2023-12-27T10:01:02.6474472Z 10:01:02.646 WARN org.apache.spark.sql.execution.streaming.state.RocksDB StateStoreId(opId=0,partId=0,name=default): Error closing RocksDB
2023-12-27T10:01:02.6482792Z org.apache.spark.SparkException: [CANNOT_LOAD_STATE_STORE.UNRELEASED_THREAD_ERROR] An error occurred during loading state. StateStoreId(opId=0,partId=0,name=default): RocksDB instance could not be acquired by [ThreadId: Some(1858)] as it was not released by [ThreadId: Some(3835), task: partition 0.0 in stage 513.0, TID 1369] after 120009 ms.
2023-12-27T10:01:02.6488483Z Thread holding the lock has trace: app//org.apache.spark.sql.execution.streaming.state.StateStore$.getStateStoreProvider(StateStore.scala:577)
2023-12-27T10:01:02.6490896Z app//org.apache.spark.sql.execution.streaming.state.StateStore$.get(StateStore.scala:565)
2023-12-27T10:01:02.6493072Z app//org.apache.spark.sql.execution.streaming.state.StateStoreRDD.compute(StateStoreRDD.scala:128)
2023-12-27T10:01:02.6494915Z app//org.apache.spark.rdd.RDD.computeOrReadCheckpoint(RDD.scala:365)
2023-12-27T10:01:02.6496232Z app//org.apache.spark.rdd.RDD.iterator(RDD.scala:329)
2023-12-27T10:01:02.6497655Z app//org.apache.spark.rdd.MapPartitionsRDD.compute(MapPartitionsRDD.scala:52)
2023-12-27T10:01:02.6499153Z app//org.apache.spark.rdd.RDD.computeOrReadCheckpoint(RDD.scala:365)
2023-12-27T10:01:02.6556758Z 10:01:02.654 WARN org.apache.spark.scheduler.TaskSetManager: Lost task 0.0 in stage 513.0 (TID 1369) (localhost executor driver): TaskKilled (Stage cancelled: [SPARK_JOB_CANCELLED] Job 260 cancelled part of cancelled job group cf26288c-0158-48ce-8a86-00a596dd45d8 SQLSTATE: XXKDA)
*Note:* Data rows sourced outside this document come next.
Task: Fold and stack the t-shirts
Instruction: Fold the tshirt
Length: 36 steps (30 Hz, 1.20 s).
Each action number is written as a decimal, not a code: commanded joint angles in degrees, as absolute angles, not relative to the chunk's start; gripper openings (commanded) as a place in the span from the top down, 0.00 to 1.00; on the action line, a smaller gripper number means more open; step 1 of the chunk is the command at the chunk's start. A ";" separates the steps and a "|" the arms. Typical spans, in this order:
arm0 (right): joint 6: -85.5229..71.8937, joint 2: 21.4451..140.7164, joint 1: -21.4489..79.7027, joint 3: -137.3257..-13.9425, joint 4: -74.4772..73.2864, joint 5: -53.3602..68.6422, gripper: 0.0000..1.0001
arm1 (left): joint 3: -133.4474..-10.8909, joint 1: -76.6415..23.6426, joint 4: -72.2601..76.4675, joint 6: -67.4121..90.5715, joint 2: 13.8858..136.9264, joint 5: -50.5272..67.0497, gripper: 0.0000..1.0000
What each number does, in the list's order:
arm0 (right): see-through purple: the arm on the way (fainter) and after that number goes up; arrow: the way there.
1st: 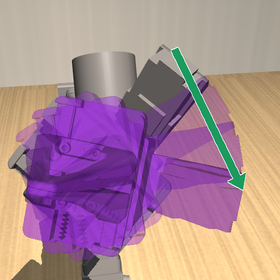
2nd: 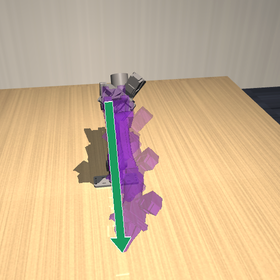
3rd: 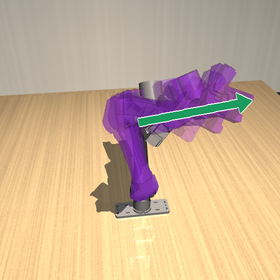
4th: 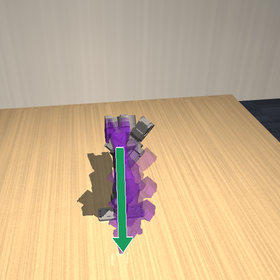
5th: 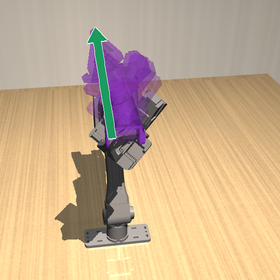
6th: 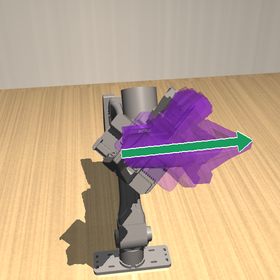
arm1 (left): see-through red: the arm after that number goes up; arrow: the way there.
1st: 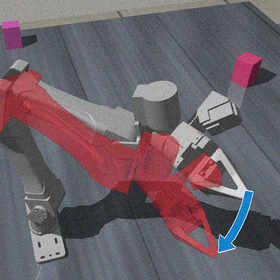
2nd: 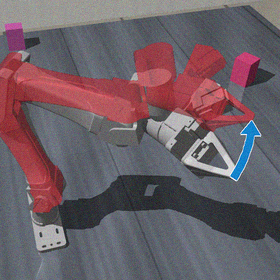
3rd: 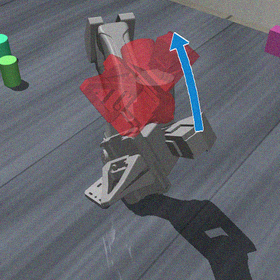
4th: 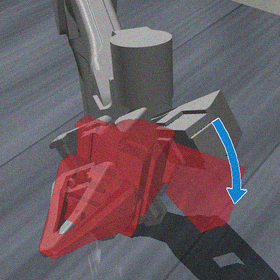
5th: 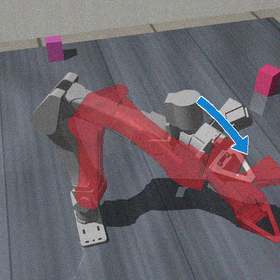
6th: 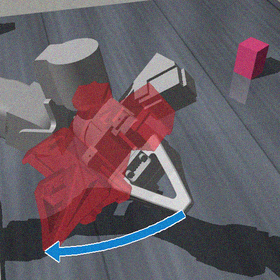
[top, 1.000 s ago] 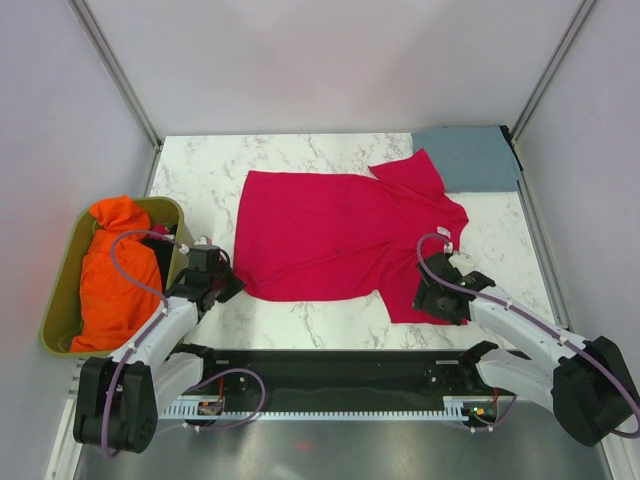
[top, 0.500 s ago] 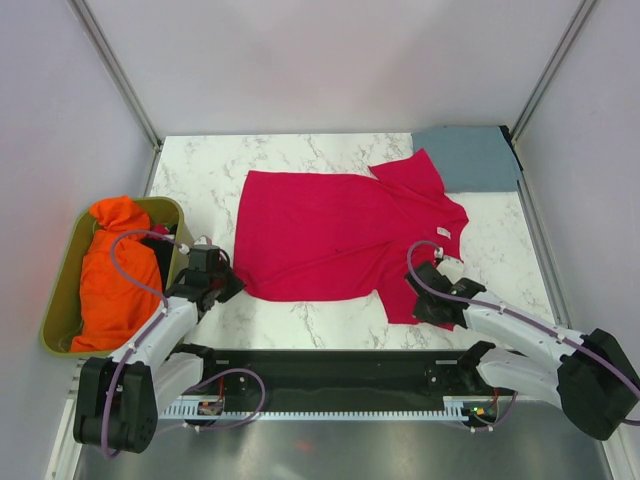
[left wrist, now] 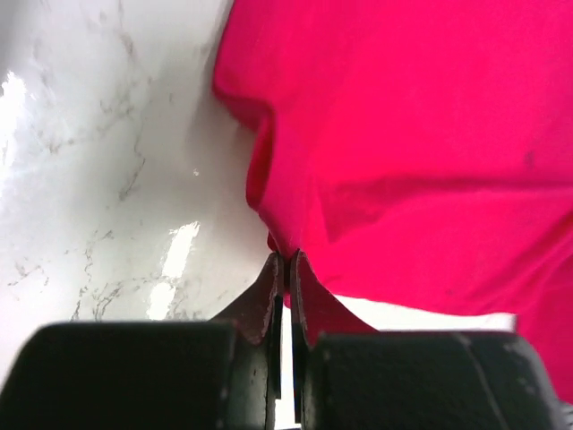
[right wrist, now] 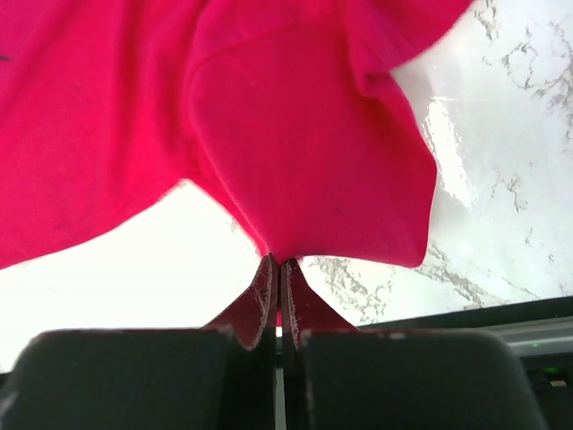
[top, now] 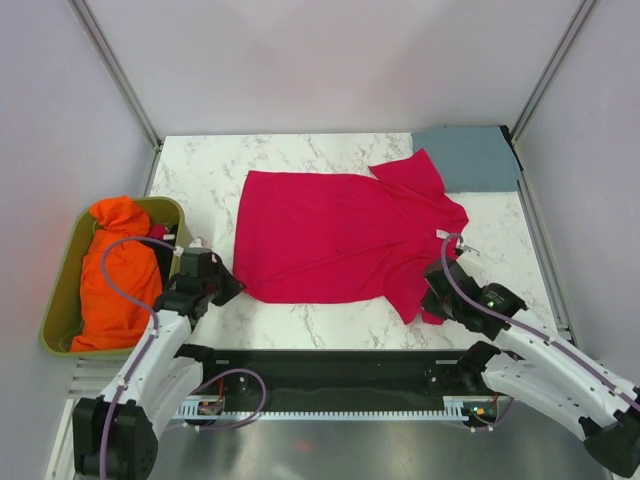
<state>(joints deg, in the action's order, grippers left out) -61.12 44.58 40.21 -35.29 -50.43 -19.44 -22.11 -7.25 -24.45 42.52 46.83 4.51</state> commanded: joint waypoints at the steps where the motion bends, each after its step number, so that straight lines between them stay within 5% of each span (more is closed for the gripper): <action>1: -62.49 38.79 40.52 -38.93 -58.25 -20.66 1.00 | -27.42 -5.80 -26.89 44.12 42.99 2.80 0.98; 15: -57.84 30.67 40.52 -48.08 -66.10 -25.05 1.00 | -36.74 -5.80 -41.39 44.47 33.75 7.91 0.98; 28: -43.70 49.64 40.43 -60.02 -55.38 -34.62 0.99 | -47.54 -5.80 -41.75 39.64 48.32 3.26 0.98; 36: -31.91 65.38 32.55 -64.16 -42.38 -29.63 1.00 | -53.96 -5.71 -37.09 35.51 66.24 2.11 0.98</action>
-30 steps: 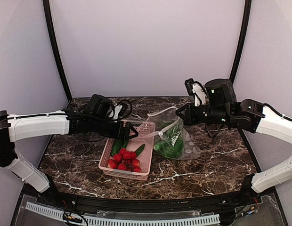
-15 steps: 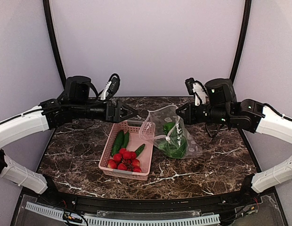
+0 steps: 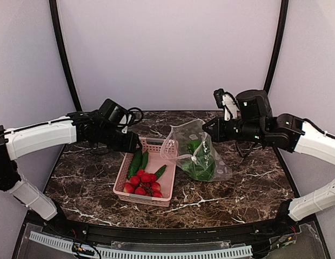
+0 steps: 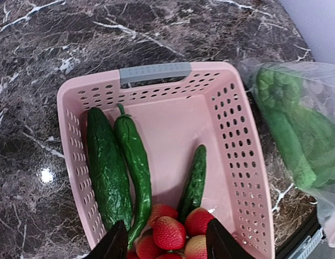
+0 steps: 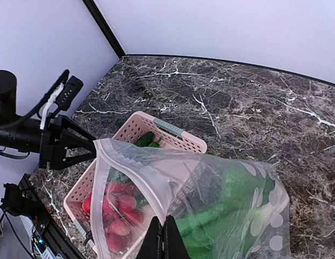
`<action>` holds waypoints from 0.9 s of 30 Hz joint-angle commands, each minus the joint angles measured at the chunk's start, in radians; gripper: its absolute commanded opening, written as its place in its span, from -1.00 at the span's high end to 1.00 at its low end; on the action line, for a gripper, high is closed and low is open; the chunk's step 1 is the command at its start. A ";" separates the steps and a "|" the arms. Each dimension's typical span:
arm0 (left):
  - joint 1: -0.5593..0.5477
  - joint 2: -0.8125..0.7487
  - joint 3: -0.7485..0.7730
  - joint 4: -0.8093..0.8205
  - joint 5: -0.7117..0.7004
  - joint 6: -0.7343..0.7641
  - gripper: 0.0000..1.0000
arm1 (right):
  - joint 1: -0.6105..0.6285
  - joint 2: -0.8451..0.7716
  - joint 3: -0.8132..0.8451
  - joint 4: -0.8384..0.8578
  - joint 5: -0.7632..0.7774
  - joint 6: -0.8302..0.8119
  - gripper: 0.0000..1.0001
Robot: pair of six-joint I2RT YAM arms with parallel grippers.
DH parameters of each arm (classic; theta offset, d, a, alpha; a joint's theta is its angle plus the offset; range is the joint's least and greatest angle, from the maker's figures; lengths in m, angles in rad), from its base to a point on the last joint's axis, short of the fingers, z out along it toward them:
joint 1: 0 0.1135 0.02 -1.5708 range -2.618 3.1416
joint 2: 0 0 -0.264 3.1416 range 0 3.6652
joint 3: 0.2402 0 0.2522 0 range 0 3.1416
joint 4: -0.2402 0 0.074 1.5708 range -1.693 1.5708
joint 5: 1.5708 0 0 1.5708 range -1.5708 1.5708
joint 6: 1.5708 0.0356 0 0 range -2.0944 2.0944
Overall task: Place the food in the zip-top bag and seal the zipper
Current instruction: Pick up the fake vegetable from the bin.
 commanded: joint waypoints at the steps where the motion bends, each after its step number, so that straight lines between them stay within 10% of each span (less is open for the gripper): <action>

Does this PR introduce any user-facing change?

No

How was this patch tested?

Existing unit tests

[info] Run completed in 6 minutes, 20 seconds.
[info] Total number of tests run: 80
[info] Suites: completed 1, aborted 0
[info] Tests: succeeded 80, failed 0, canceled 0, ignored 0, pending 0
[info] All tests passed.

Was this patch authored or co-authored using generative AI tooling?

Yes

[anishshri-db]

cc - @HeartSaVioR - PTAL whenever you get a chance, thx !

[HeartSaVioR]

I believe the real thing here is that the failure of maintenance task is hammering all active state store providers, effectively impacting all stateful tasks on the executor.

Let's look back what we do in maintenance task. Mostly we do snapshotting and cleaning up orphaned files. If we suppose the task fails, would the state store (provider) be impacted? From what I understand, no, it is not impacted.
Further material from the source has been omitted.